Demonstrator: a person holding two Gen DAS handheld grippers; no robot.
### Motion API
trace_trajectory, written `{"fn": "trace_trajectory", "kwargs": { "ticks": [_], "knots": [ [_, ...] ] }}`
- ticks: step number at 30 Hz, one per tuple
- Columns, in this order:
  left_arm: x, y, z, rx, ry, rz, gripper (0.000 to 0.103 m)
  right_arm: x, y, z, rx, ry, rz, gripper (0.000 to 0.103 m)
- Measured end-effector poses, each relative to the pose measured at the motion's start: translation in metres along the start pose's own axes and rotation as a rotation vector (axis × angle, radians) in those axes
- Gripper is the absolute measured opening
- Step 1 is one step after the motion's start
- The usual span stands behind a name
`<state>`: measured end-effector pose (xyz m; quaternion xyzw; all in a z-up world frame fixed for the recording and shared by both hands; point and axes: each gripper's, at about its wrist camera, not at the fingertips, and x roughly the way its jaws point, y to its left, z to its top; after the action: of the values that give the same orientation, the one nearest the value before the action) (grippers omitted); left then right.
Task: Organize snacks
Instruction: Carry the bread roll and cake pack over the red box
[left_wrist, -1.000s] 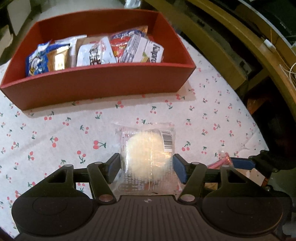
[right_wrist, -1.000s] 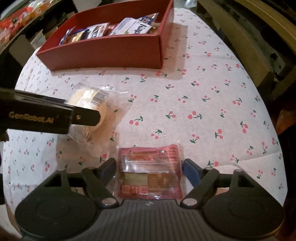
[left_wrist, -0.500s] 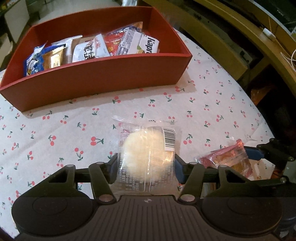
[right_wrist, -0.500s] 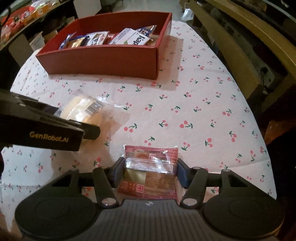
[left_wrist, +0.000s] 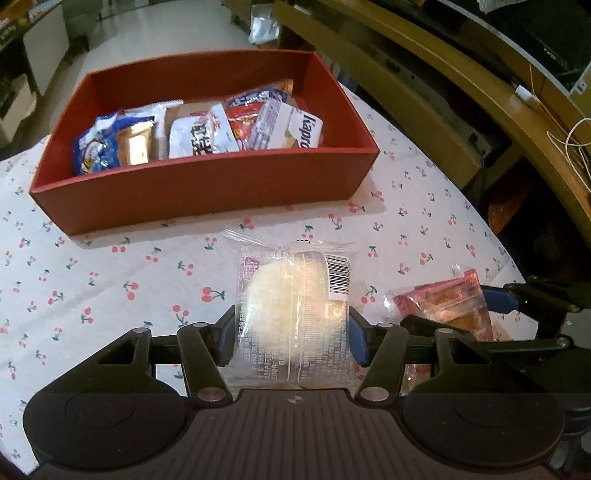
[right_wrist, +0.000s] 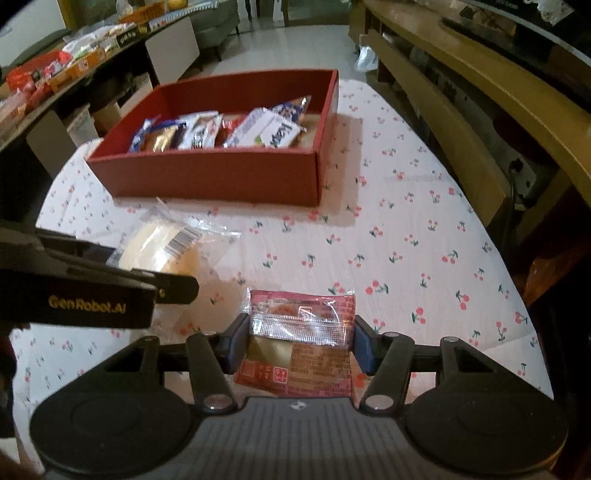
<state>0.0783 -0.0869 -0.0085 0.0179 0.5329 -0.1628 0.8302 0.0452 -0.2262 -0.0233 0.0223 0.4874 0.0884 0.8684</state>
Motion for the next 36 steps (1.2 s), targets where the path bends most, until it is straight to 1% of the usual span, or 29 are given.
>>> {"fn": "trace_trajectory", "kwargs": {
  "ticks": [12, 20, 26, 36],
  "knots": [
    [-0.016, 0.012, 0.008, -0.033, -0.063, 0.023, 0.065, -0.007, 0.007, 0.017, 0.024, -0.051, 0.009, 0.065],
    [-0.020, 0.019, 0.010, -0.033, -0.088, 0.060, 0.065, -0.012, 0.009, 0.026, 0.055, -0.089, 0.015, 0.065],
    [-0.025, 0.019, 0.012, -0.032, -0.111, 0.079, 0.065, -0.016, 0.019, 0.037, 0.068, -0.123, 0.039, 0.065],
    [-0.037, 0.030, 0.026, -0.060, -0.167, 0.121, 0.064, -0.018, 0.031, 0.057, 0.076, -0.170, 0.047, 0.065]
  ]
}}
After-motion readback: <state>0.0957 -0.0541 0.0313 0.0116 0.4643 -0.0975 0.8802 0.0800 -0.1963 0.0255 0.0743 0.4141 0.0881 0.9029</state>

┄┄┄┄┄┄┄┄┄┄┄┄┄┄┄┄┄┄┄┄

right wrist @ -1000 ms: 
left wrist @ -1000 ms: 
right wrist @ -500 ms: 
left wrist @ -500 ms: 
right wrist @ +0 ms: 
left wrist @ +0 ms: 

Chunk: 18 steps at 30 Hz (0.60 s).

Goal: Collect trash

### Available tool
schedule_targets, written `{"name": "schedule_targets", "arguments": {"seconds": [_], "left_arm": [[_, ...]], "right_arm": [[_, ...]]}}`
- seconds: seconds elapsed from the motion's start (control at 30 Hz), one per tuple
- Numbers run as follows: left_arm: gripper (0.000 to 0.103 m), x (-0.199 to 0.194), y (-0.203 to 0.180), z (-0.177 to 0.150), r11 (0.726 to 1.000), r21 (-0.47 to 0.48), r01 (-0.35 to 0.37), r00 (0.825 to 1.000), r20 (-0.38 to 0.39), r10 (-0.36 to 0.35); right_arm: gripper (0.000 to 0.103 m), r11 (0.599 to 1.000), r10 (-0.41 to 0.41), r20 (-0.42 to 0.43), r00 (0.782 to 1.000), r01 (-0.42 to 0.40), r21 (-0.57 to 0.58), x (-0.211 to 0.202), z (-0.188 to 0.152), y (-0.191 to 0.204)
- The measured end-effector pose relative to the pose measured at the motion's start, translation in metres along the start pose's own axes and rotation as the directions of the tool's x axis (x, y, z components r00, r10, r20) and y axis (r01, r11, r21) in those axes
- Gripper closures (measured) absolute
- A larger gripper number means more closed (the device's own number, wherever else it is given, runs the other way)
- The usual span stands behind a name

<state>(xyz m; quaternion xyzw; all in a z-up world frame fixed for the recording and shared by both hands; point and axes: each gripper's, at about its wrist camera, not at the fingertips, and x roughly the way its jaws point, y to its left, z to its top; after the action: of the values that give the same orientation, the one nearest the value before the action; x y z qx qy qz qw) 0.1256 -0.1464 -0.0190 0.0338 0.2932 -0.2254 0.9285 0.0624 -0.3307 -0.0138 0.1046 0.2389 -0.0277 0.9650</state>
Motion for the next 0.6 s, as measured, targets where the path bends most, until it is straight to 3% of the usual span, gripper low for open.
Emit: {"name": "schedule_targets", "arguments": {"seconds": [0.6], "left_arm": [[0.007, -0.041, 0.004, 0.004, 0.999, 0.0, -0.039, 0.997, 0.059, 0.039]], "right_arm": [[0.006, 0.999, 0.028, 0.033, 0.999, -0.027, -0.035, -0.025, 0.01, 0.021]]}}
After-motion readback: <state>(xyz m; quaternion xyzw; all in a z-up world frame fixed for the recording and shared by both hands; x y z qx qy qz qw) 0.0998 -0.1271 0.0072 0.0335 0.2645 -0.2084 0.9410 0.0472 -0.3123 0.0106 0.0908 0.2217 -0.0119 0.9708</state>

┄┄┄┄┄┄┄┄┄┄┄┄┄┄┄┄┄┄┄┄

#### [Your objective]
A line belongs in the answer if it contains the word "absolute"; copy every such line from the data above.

#### [Your response]
- Gripper is the absolute measured opening
- Gripper closures (measured) absolute

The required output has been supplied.